In August, Yale University Press will be publishing Manga: A New History of Japanese Comics, the new monograph by independent scholar Eike Exner, whose previous Comics and the Origins of Manga: A Revisionist History is to date the only book on Japanese comics to receive an Eisner Award.

This book is the first to tell the history of comics in Japan as a single, continuous story, focusing on manga as multipanel cartoons that show stories rather than narrate them.

Scholarly monographs are, unfortunately, not priced to make them affordable to the casual reader. This is why it’s so exciting to find out that Bloomsbury Academic is releasing a paperback edition of Mimi Okabe’s Manga, Murder and Mystery: The Boy Detectives of Japan’s Lost Generation – recently honored by the International Crime Fiction Association with its Annual Prize for Non-Fiction Books on Crime Fiction.

Little is known about the boy detective in Japanese detective fiction despite his popularity. Who is he, and what mysteries does he unveil about cultural understandings of youth in Japanese society? Manga, Murder and Mystery answers these questions by exploring the figure of the shonen (boy) detective in commercially successful manga series such as Detective Conan, The Case Files of Young Kindaichi, Death Note and Moriarty the Patriot.

Lindsay Coleman, Rayna Denison (University of Bristol), and University of Illinois emeritus professor David Desser are the editors of the University of Hawai’i Press edited collection The Many Words of Takahata Isao – the first comprehensive exploration of the director’s works both at Studio Ghibli, alongside Hayao Miyazaki, and on television. Other details about this collection have not yet been announced. One more edited collection, a Palgrave Handbook of Anime and Manga in Europe, has been mentioned several times as being in development, but more complete details are also not available.

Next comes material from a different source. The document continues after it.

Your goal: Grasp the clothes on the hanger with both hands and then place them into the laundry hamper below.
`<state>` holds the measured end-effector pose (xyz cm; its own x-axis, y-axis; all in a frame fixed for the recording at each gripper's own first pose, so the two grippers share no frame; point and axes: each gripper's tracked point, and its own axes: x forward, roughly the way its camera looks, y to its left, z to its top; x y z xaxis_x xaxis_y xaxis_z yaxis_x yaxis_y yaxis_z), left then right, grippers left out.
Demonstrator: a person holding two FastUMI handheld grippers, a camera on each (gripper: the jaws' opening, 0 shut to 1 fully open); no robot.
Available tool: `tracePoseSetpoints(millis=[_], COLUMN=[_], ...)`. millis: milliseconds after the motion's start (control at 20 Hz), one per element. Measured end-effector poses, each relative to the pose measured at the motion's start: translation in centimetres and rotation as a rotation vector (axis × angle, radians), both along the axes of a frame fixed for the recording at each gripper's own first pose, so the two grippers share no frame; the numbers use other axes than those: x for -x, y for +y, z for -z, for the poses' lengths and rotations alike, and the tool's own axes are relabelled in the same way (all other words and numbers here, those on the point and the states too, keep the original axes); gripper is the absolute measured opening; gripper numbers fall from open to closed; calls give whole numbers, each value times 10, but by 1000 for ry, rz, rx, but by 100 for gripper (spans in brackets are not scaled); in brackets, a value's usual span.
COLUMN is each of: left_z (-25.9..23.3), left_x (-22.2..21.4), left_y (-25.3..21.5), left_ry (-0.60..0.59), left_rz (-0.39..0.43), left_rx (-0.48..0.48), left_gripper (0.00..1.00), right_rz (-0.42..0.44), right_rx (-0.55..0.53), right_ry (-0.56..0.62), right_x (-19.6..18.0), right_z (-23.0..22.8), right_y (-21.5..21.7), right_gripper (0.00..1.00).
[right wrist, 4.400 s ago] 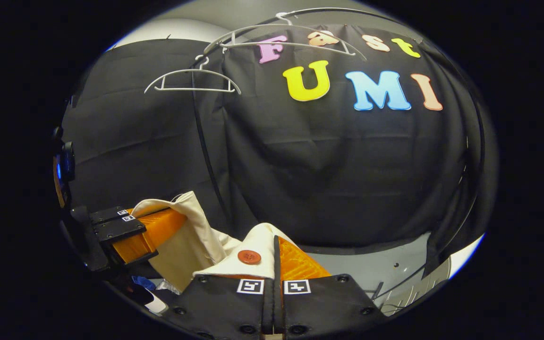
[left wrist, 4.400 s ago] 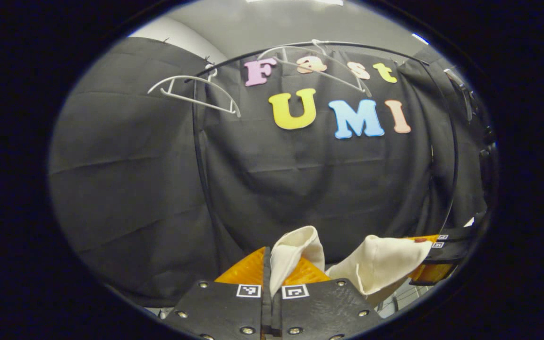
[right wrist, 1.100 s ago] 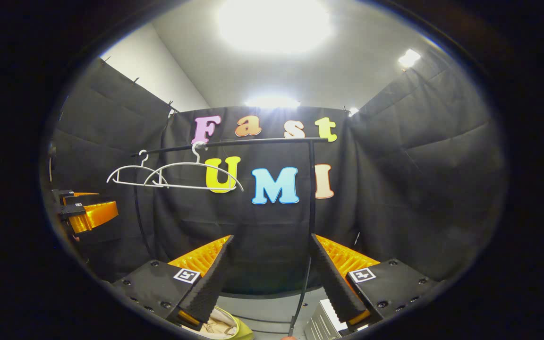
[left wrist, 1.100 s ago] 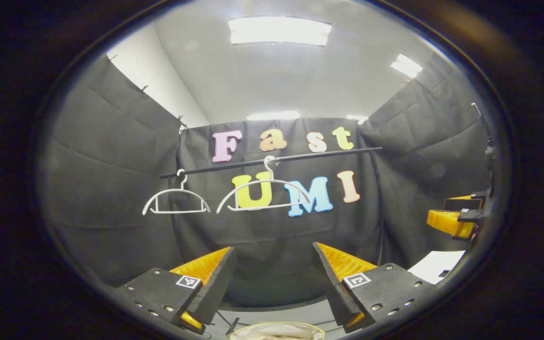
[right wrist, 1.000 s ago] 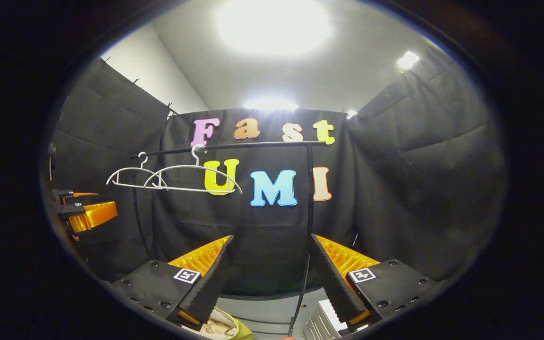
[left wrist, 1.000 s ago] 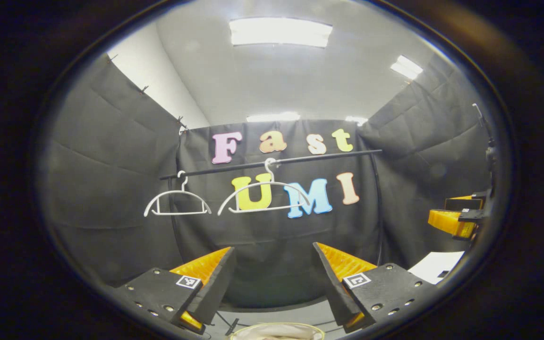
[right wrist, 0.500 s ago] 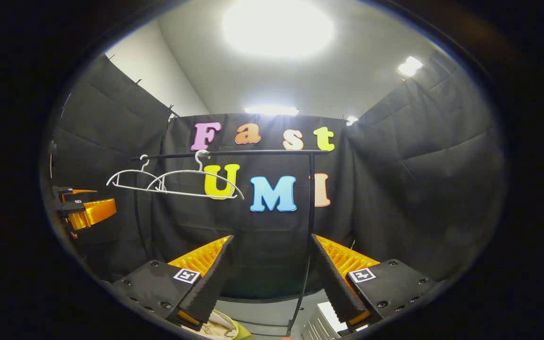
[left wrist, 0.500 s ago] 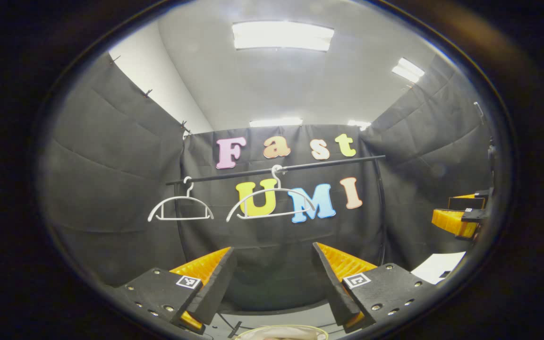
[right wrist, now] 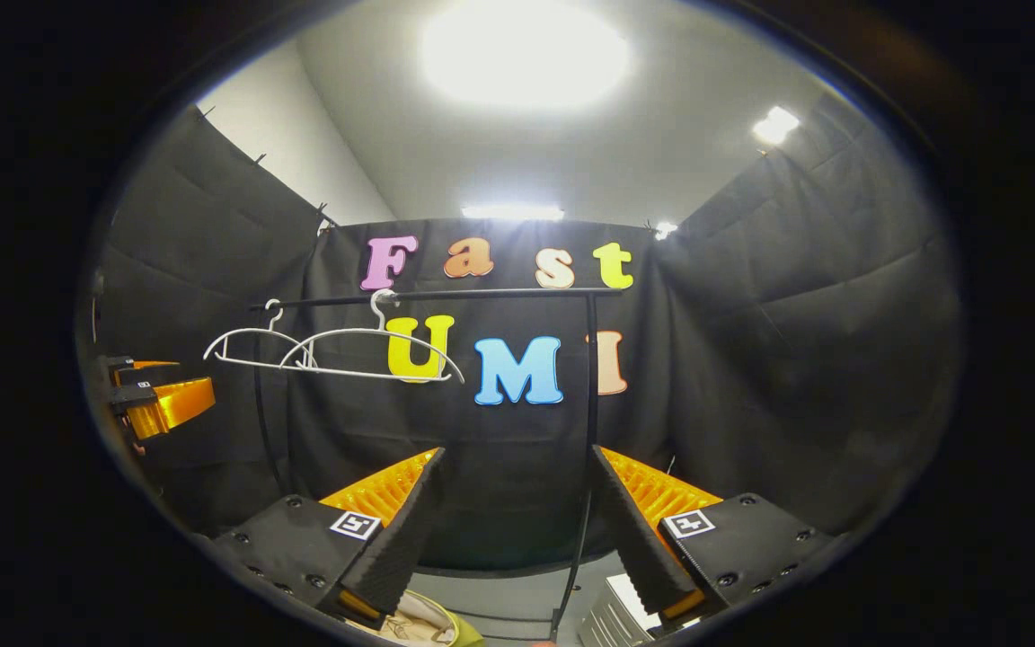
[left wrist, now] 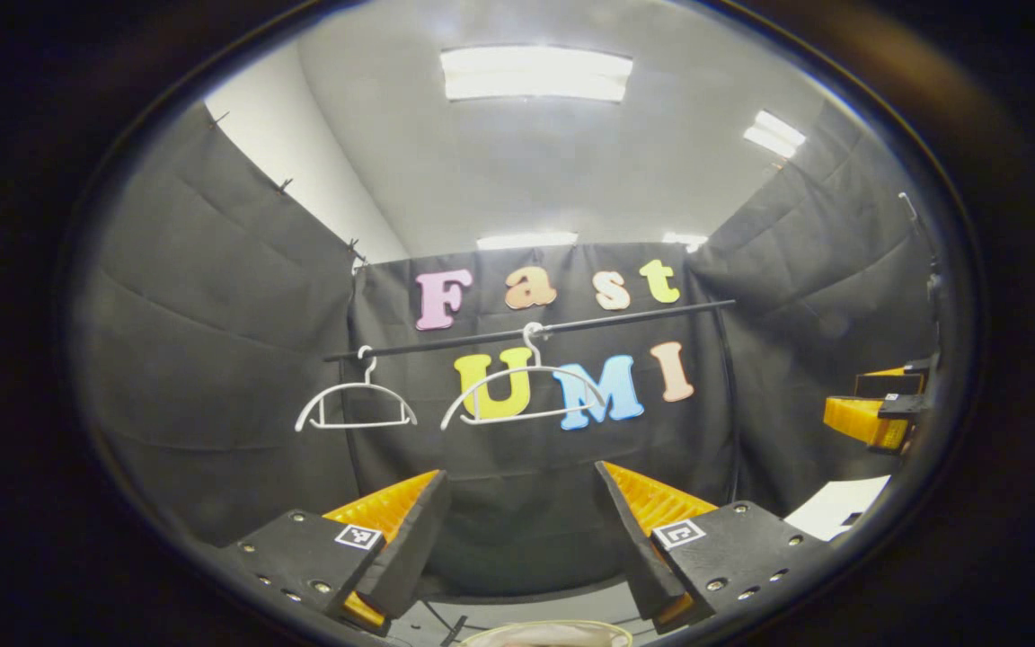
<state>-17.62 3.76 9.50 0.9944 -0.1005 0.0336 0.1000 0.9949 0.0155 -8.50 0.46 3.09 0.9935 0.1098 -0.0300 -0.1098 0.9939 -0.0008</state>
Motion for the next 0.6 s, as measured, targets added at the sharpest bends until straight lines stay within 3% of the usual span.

Several other scholars have also announced or mentioned that they are working on anime/manga-related book-length projects that at various stages of completion. Historian and manga expert Andrea Horbinski will be publishing a monograph with the title Manga’s Global Century: Japanese Comics, 1905-1989, Amanda Kennell (University of Notre Dame) has announced the upcoming book “Seeing Anime, aimed at helping viewers better understand the history and artistry of animation”. Michael Cronin (College of William & Mary) is “currently pursuing a book-length project that explores the pivotal year 1995 as represented in anime, manga, literature, and film”. And Susan Napier (Tufts University) – who pretty much introduced the idea of anime as a subject for scholarship – has an “ongoing book project – ‘The World According to Ghibli: How a Small Japanese Animation Studio Challenged Disney’s American Dream'” Finally, Mechademia continues a robust twice-a-year publication schedule as the journal approaches its 20th anniversary. The themes of the two issues that are scheduled for 2025 will be “Methodologies” (Summer) and “Death and Other Endings” (Winter).

So, again to close out 2024 and welcome 2025, I would like to wish the best of luck to all of us who are currently working in the field of anime and manga studies, and to anyone who is considering entering this field. Let’s look ahead to innovative scholarship, insightful conversations, meaningful analysis, and collaborative learning.